‘First we have to agree on whether the Taliban have started to meet the criteria that the world community expects of them,’ said the director of the Asia Department of the local Foreign Ministry in an online conference.
Kabulov urged countries and certain media not to anticipate events.
‘We patiently explain to our Afghan guests that they will have to meet the expectations of the world community and the various Afghan peoples’, referring to the talks in the Moscow format, held last week, in the presence of the radical group.
The Russian Foreign Ministry official found the freezing of Afghanistan’s assets in the United States and the European Union outrageous.

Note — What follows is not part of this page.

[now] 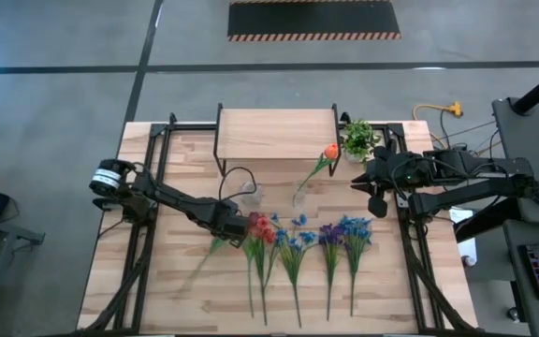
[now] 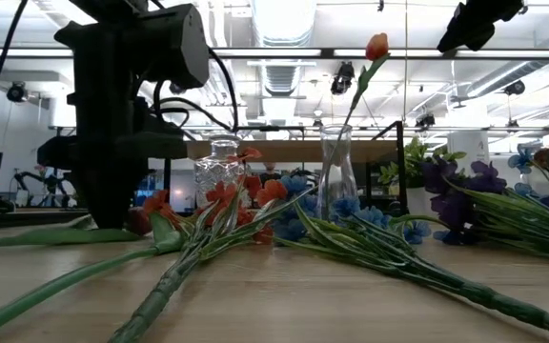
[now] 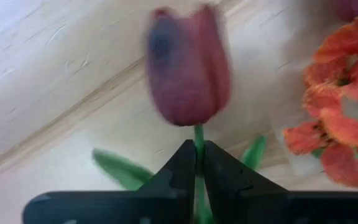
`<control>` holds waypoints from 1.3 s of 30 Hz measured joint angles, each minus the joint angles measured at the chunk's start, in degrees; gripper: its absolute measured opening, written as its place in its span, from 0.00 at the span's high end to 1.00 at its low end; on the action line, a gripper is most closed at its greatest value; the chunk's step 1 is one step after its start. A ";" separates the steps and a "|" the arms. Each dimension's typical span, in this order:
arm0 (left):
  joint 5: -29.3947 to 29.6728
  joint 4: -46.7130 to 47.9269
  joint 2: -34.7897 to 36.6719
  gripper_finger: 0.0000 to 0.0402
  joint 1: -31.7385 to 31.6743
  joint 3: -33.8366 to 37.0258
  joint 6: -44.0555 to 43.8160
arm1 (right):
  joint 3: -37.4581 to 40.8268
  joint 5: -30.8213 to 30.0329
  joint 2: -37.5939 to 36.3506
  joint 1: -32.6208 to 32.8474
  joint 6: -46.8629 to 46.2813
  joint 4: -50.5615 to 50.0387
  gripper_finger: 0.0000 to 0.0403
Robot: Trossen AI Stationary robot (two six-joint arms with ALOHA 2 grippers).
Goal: Pick and place flowers into a vace then onto a shelf
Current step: Put the left red flower into the right transparent vase
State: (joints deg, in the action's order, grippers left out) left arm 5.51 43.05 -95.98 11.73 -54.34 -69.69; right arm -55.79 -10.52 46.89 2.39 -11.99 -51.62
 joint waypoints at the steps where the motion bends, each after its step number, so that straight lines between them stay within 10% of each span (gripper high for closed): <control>1: 0.00 0.24 0.27 0.99 0.00 0.07 0.05 | 0.00 0.00 0.00 0.00 0.00 -0.02 0.86; 23: 3.95 -2.83 24.29 0.99 0.00 -2.21 5.70 | 0.00 -0.13 0.04 -0.02 0.20 1.43 0.86; 39: 16.14 -53.46 31.64 0.99 -0.30 -2.28 52.38 | 0.00 -0.21 0.04 -0.04 0.17 4.44 0.86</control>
State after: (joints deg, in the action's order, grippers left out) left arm 21.65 -10.41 -64.34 11.43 -56.62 -17.31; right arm -55.79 -10.73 46.94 2.35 -11.81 -47.18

‘They should be thawed and Russia will try to get it,’ he said, according to the TASS news agency.
He recalled that of the 9.5 billion dollars in state assets, more than eight billion are blocked in US banks and 1.5 billion in accounts on the old continent.
‘Those people in Washington who advocate for the welfare of the Afghan people are acting hypocrites, because now the Taliban urgently need $ 300 million just to pay back wages to public sector employees,’ he warned.

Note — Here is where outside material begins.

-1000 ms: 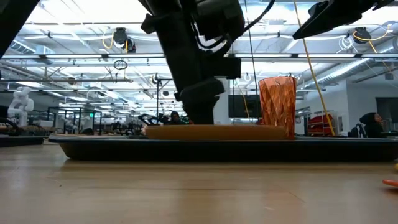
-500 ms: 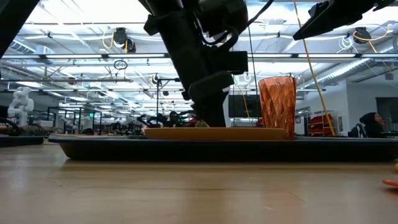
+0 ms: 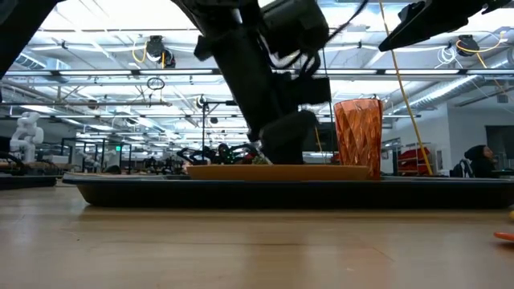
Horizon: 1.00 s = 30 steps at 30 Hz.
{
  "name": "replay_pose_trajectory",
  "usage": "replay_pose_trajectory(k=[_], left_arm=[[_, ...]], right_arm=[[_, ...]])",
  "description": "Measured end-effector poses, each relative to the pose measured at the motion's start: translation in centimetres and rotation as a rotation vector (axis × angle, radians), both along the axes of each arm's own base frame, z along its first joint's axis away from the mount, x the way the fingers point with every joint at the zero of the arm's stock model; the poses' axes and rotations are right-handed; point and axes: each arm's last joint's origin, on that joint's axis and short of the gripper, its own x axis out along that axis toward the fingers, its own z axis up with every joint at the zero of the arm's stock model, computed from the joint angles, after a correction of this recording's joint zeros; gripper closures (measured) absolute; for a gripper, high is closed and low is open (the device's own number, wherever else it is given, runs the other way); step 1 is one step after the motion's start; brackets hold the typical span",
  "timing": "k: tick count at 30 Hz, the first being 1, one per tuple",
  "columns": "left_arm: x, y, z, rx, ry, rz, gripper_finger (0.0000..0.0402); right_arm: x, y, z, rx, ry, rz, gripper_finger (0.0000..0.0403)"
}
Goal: Pick and place plate/cup/fork/spoon on tray
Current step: Put the orange plate in the center of the black tray, then put the orange fork on the black tray to the right of the orange plate
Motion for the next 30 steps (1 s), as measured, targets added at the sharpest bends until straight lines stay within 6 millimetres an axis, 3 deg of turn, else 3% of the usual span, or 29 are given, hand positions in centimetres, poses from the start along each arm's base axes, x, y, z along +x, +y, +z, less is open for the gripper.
replay_pose_trajectory(k=[21, 30], left_arm=[[0.9, -0.5, -0.1, -0.032, -0.075, -0.05, 0.036], [2.0, -2.5, 2.7, -0.028, -0.156, -0.112, 0.036]], right_arm=[[-0.1, 0.0, -0.1, -0.009, 0.012, 0.003, 0.0214], [-0.1, 0.1, -0.1, 0.104, -0.002, -0.03, 0.0214]])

Kabulov stressed that the national reserves are not related to the Taliban movement and belong to the Afghan population.
In this sense, he stressed that the need to solve this problem was one of the agreements of the Moscow meeting.
For the Russian representative, if the West tries to strangle the new government in Kabul, ‘this could lead to the development of the drug industry and the arms trade from the territory of Afghanistan.’